**What to work on:**
You are asked to copy the entire listing exactly, apart from its pictures.

━━━━━━━━━━━━━━━━━━━━━━━━━━━━━━

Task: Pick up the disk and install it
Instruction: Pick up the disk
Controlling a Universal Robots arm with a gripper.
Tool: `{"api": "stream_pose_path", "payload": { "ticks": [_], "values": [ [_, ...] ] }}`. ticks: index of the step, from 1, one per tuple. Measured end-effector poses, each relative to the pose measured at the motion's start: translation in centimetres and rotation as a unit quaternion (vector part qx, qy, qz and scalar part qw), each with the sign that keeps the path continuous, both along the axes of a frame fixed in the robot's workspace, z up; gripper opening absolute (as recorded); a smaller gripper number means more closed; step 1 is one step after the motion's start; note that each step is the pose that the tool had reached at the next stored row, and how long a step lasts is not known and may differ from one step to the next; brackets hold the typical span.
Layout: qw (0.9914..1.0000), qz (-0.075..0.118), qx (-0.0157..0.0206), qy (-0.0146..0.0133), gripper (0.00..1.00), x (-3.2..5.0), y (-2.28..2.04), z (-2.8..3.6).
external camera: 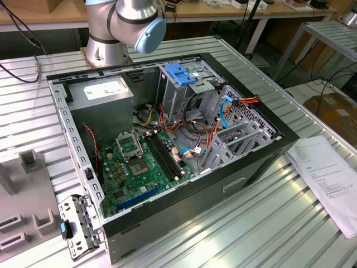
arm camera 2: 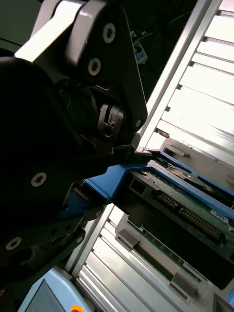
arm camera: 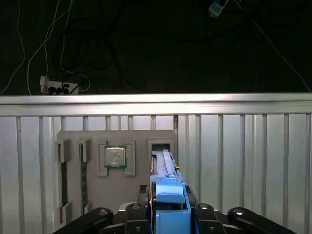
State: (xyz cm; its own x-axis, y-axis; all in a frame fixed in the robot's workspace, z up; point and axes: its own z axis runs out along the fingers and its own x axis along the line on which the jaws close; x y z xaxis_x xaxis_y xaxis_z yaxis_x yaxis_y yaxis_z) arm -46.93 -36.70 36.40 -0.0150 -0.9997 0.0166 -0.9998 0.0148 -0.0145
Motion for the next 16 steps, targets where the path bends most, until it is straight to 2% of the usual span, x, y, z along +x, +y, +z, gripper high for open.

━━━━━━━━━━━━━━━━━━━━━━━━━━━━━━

**Task result:**
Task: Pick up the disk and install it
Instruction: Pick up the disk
Controlling a Universal Robots arm with a gripper.
Tool: `{"api": "stream_pose_path", "payload": { "ticks": [_], "values": [ [_, ...] ] }}`. ticks: index of the step, from 1, one per tuple. Measured end-effector poses, each relative to the pose measured at the motion's start: translation in centimetres and rotation as a unit quaternion (vector part qx, qy, qz and scalar part qw), each with the sign that keeps the path continuous, both along the axes of a frame fixed in the robot's workspace, z up; gripper opening absolute (as recorded); a smaller gripper number means more closed; step 1 is one step after the motion's start; note that each step is the pose that the tool had reached at the next stored row, and how long a step lasts is not known and may differ from one step to the next; brackets hold the typical span.
Layout: qw (0.9914..1.0000), qz (-0.075..0.118), qx (-0.0157..0.0206), qy (-0.0146..0.0133), gripper (0.00..1.00), x (-3.2..5.0), y (-2.28..2.04), z (-2.8..3.6).
external camera: 
arm camera 2: 
arm camera: 
State: (xyz cm; its own x-axis, y-axis; all in a frame fixed in the robot's workspace, z up; point and axes: its own z axis runs out along the fingers and its own x axis along the line on which the jaws close; x y z xaxis_x xaxis_y xaxis_z yaxis_x yaxis_y yaxis_z) arm -46.93 -36.70 36.40 -0.0150 -0.9997 0.0166 -0.9998 0.0148 -0.0145
Motion for the next 16 steps, targets where the path bends most, until it is straight to 2% of the usual span, x, y, z along +x, +y, +z, gripper high for open.

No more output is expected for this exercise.